顾悦己却理解地叹口气,“她不是因为让座发火。”
任进把她垂落的头发轻柔地别到耳后,“那是因为什么?”
他们站在人来人往的门口,任进在外侧将她护在墙角,手一直扶着她的腰,高大的身躯像一面墙一样帮她挡住外面的人。
顾悦己依赖地抓住他腰侧的衣服,“因为她没有我这么幸运,有一个你这么体贴的丈夫。”
每一次产检任进都会陪着她,甚至比她记得更清楚每次产检的日期,而产检的流程,哪个产检项目到哪个诊室检查,他一清二楚,每次过来,他会先找到位置让她坐下然后自己去排队拿号,正是因为有他这样的陪伴和照顾,消除了她多少怀孕期间的焦虑与坏情绪。
从那名孕妇的话能听出,所有一切她都只能靠自己,座位也是她辛苦找的,这样她又怎么会宽容让出呢?所以不能怪那位孕妇脾气不好,怪只能怪她无所作为的丈夫。

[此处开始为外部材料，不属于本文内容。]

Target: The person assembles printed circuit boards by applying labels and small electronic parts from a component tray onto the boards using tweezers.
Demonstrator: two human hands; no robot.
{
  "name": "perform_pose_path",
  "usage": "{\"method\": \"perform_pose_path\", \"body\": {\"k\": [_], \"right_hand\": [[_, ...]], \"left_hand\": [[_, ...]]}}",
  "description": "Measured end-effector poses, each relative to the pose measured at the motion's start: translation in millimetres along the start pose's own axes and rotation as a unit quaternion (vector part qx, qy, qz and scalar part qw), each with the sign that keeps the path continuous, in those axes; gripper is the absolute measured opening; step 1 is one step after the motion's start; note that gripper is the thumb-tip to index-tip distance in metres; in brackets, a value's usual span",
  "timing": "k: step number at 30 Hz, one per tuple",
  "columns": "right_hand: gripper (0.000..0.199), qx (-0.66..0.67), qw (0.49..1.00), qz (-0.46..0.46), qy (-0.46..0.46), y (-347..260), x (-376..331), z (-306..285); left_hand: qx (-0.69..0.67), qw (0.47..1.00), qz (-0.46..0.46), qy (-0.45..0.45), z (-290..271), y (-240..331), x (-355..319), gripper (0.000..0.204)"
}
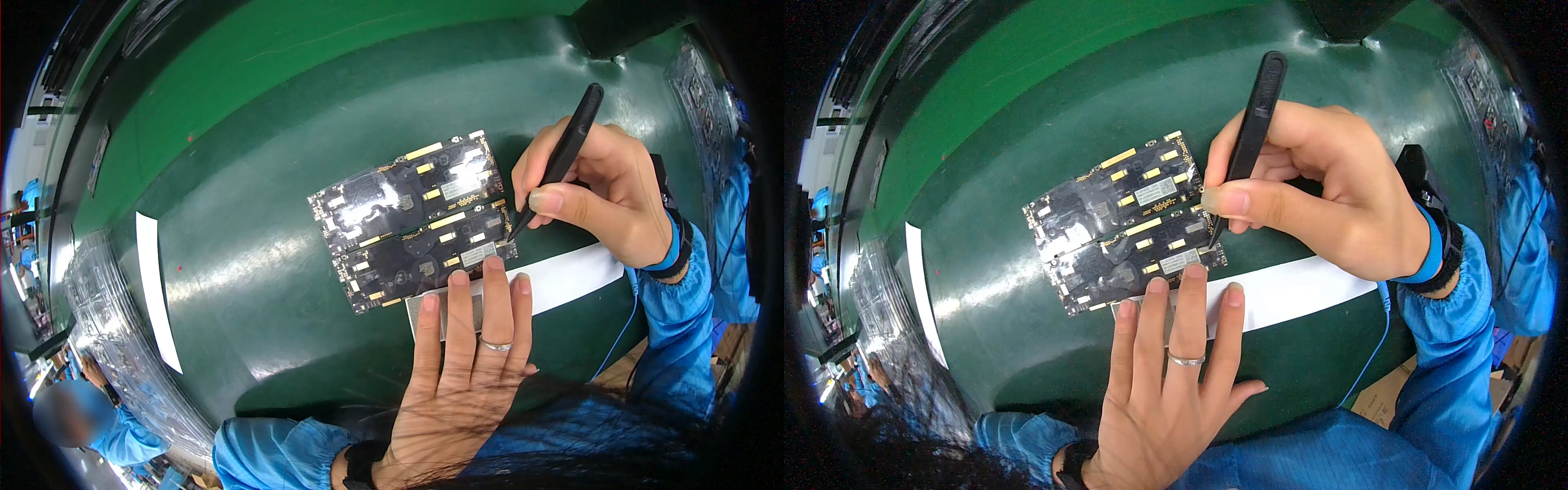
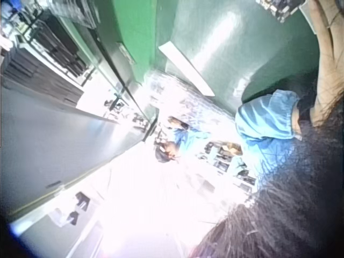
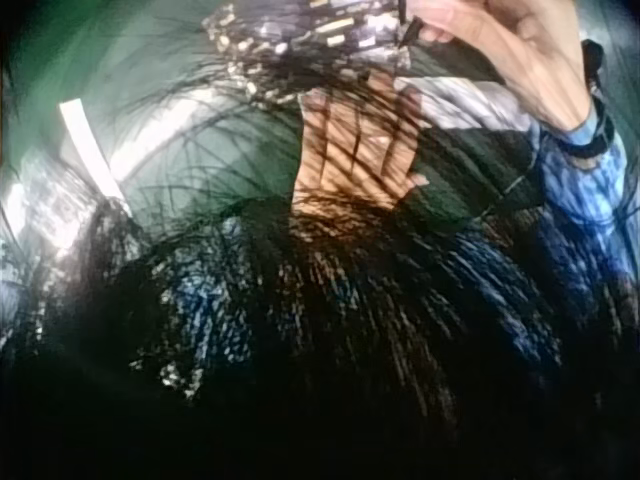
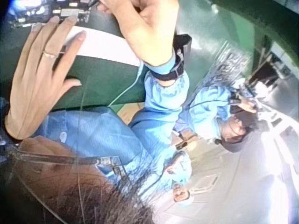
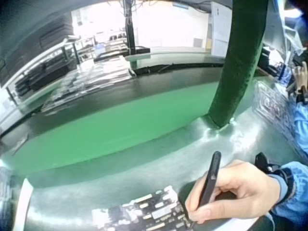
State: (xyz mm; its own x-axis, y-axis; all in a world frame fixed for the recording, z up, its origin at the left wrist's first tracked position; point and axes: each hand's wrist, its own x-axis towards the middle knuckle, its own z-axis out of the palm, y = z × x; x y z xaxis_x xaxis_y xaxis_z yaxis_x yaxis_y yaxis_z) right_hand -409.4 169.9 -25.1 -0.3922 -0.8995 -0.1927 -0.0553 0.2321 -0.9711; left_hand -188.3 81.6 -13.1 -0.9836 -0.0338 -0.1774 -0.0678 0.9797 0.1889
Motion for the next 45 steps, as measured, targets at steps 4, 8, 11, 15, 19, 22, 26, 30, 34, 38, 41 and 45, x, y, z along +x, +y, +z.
{"method": "perform_pose_path", "body": {"k": [4, 8, 11, 15, 19, 22, 26, 30, 34, 38, 41, 45], "right_hand": [[0.010, -0.001, 1.000, -0.012, -0.012, -1.7, 6.1, 0.4], [0.012, -0.022, 0.999, -0.001, -0.024, -5.4, 8.8, -1.2], [0.014, -0.025, 0.999, 0.005, -0.031, -8.3, 7.9, -3.8], [0.015, -0.023, 0.999, 0.017, -0.040, -4.2, 10.0, -1.6], [0.015, -0.025, 0.999, 0.010, -0.041, -7.5, 7.8, -3.0], [0.015, -0.097, 0.993, -0.038, -0.050, -9.2, 7.5, -3.9], [0.016, -0.134, 0.980, -0.138, 0.049, -23.3, -7.4, 8.7], [0.017, -0.150, 0.963, -0.221, -0.040, -5.7, -11.2, 18.7], [0.016, -0.123, 0.976, -0.176, -0.026, 3.2, -11.6, 27.0], [0.015, -0.119, 0.976, -0.180, -0.008, 7.0, -8.5, 27.6], [0.015, -0.130, 0.974, -0.185, -0.026, 10.4, -8.8, 23.2], [0.016, -0.123, 0.976, -0.180, -0.015, 8.6, -8.0, 27.1]], "left_hand": [[-0.010, 1.000, -0.005, 0.005, 1.6, 0.4, -0.1, 0.080], [0.008, 1.000, -0.002, 0.013, 0.3, -0.3, 0.4, 0.078], [0.014, 1.000, -0.002, 0.016, -1.1, 2.0, 1.2, 0.077], [0.014, 1.000, 0.000, 0.014, 3.2, -0.8, 0.5, 0.077], [0.011, 0.999, -0.005, 0.041, 11.6, 3.0, 0.5, 0.079], [0.114, 0.986, -0.008, 0.122, 18.7, -1.3, 7.0, 0.080], [-0.007, 1.000, -0.014, -0.006, -14.3, -1.8, -2.2, 0.079], [-0.026, 0.997, 0.027, -0.060, -15.0, 16.7, -17.5, 0.074], [-0.017, 0.996, 0.041, -0.080, -7.3, 14.6, -20.4, 0.058], [-0.024, 0.997, 0.035, -0.071, -6.6, 16.1, -21.1, 0.055], [-0.030, 0.997, 0.037, -0.059, -3.2, 18.0, -19.2, 0.056], [-0.041, 0.997, 0.031, -0.054, -4.1, 17.1, -19.6, 0.055]]}}
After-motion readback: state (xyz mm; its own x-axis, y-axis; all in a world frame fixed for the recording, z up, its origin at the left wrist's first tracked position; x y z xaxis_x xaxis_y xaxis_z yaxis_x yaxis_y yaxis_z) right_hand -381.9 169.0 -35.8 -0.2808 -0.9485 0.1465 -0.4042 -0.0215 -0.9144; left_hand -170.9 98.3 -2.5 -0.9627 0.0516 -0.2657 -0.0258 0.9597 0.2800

任进回头看了一眼那位还在打游戏的丈夫,明白了顾悦己的意思,但他没有心思理会,只关心面前的人,“你累不累?要不你先去车里休息,快到了我打电话让你上来。”
顾悦己笑了,“你怎么把我当作泥娃娃一样,我没那么脆弱。”
任进垂眸斜视她,“也不知道是谁之前晕倒?”
顾悦己吐了吐舌头,嘻嘻地陪笑,“我现在什么事都没有啦,医生都说我和宝宝都很健康。”